> _Required action_
Whenever a line carries the word "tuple", pull it out of the entries.

> _Data under study_
_ _ _

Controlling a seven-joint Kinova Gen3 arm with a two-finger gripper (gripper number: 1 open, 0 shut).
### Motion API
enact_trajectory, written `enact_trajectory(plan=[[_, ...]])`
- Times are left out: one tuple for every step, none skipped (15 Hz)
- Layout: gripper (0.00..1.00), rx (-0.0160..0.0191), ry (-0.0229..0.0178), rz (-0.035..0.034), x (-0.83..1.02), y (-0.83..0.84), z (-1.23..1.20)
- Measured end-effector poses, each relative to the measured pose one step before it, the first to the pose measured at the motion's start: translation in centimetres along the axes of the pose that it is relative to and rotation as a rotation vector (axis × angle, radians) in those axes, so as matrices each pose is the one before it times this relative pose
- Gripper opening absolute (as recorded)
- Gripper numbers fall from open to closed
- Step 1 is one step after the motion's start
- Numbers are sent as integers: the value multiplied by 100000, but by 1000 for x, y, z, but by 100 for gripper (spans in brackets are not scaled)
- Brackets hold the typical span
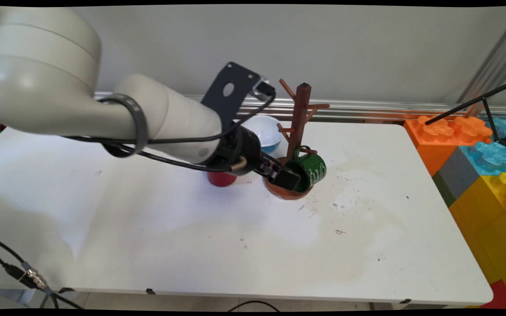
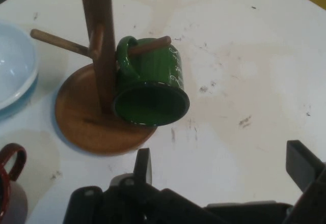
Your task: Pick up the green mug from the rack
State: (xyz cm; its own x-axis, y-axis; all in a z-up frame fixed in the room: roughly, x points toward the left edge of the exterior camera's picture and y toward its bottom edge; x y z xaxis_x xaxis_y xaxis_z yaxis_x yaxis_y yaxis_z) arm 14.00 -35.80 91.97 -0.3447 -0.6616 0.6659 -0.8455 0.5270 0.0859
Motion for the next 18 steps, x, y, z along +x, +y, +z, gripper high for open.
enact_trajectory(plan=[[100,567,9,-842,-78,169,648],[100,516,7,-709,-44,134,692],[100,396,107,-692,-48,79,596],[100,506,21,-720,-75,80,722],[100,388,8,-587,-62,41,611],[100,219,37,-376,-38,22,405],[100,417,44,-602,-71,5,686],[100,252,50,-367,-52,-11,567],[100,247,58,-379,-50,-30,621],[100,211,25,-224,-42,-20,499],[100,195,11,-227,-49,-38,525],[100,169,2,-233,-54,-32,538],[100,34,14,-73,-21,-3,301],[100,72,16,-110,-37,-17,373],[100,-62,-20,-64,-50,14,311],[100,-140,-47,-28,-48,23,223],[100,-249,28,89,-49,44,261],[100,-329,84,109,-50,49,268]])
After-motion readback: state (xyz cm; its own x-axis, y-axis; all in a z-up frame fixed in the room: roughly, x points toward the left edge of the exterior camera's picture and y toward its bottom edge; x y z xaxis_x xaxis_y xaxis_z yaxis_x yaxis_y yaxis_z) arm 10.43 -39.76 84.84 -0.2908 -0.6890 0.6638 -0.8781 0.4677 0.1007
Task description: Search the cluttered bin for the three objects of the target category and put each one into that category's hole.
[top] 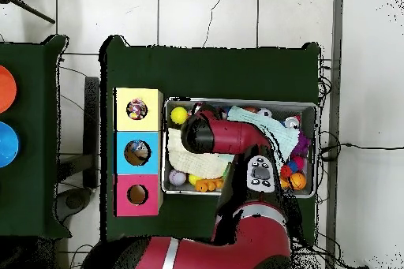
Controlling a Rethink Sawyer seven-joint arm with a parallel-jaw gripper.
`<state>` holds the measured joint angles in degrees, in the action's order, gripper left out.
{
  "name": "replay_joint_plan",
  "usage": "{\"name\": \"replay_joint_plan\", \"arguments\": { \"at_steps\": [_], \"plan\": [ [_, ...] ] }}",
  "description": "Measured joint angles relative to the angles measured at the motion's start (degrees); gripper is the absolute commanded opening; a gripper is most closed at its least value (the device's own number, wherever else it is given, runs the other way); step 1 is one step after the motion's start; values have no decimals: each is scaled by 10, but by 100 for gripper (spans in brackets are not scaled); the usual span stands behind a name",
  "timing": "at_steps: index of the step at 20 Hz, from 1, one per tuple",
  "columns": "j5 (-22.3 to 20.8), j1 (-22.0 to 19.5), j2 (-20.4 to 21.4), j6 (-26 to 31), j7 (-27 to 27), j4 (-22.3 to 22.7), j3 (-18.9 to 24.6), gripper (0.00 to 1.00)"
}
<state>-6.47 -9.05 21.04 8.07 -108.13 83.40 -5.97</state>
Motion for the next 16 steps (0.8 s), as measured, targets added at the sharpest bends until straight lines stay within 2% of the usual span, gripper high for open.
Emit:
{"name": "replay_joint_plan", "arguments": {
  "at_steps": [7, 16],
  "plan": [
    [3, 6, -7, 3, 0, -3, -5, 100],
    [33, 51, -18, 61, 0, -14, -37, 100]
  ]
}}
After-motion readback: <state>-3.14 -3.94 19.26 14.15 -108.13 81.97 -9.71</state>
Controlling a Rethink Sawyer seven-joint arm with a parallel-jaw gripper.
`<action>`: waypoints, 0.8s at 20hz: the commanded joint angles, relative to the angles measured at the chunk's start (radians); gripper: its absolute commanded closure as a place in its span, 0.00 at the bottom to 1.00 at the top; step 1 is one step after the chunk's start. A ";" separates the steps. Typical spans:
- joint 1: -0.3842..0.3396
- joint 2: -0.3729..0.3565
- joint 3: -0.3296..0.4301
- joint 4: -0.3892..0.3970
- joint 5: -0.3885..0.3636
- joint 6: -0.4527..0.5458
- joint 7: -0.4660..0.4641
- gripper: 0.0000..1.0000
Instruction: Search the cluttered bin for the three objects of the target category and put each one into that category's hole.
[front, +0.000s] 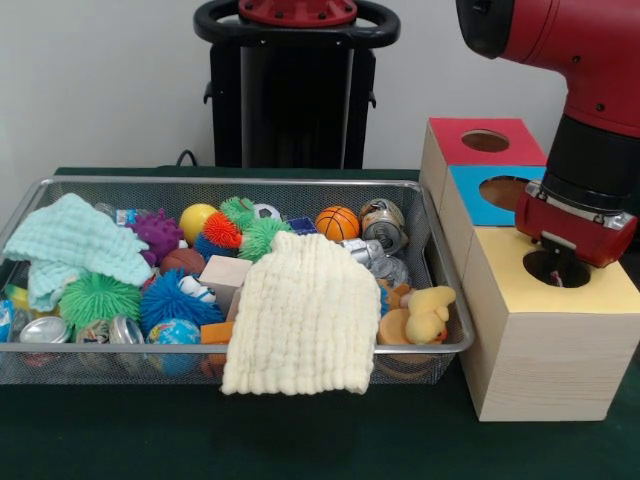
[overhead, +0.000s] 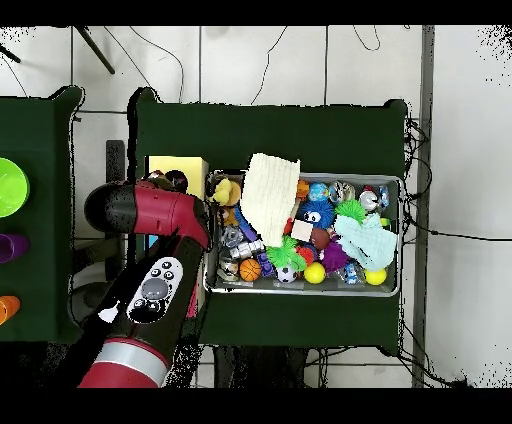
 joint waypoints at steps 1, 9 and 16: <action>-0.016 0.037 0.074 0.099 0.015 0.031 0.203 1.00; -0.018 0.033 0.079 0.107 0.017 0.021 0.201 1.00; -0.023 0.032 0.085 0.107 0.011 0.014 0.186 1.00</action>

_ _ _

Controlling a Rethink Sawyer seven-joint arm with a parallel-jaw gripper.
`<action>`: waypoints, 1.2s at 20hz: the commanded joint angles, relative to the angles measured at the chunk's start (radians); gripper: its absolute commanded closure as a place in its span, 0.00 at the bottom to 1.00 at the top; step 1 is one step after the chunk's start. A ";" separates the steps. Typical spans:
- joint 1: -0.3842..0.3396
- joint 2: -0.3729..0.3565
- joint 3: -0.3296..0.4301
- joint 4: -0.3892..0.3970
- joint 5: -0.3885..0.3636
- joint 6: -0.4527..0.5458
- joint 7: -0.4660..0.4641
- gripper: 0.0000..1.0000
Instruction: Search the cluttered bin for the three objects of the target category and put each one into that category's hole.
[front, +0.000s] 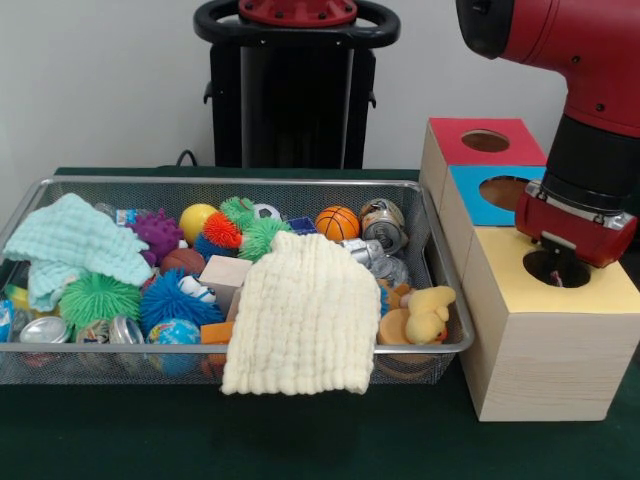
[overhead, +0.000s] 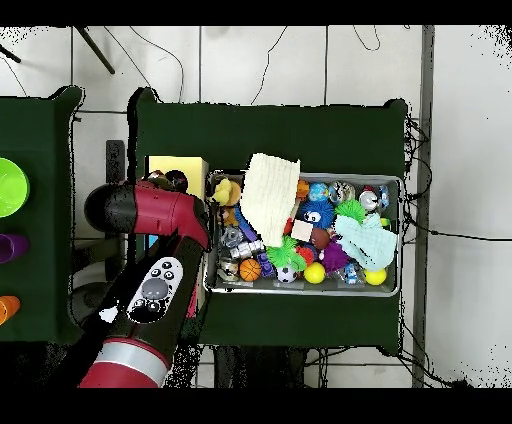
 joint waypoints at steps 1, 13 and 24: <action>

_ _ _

> _Answer box_
- Times are left out: one tuple for every step, none skipped (15 Hz)
  "timing": "at_steps: index of the step at 20 Hz, from 1, one per tuple",

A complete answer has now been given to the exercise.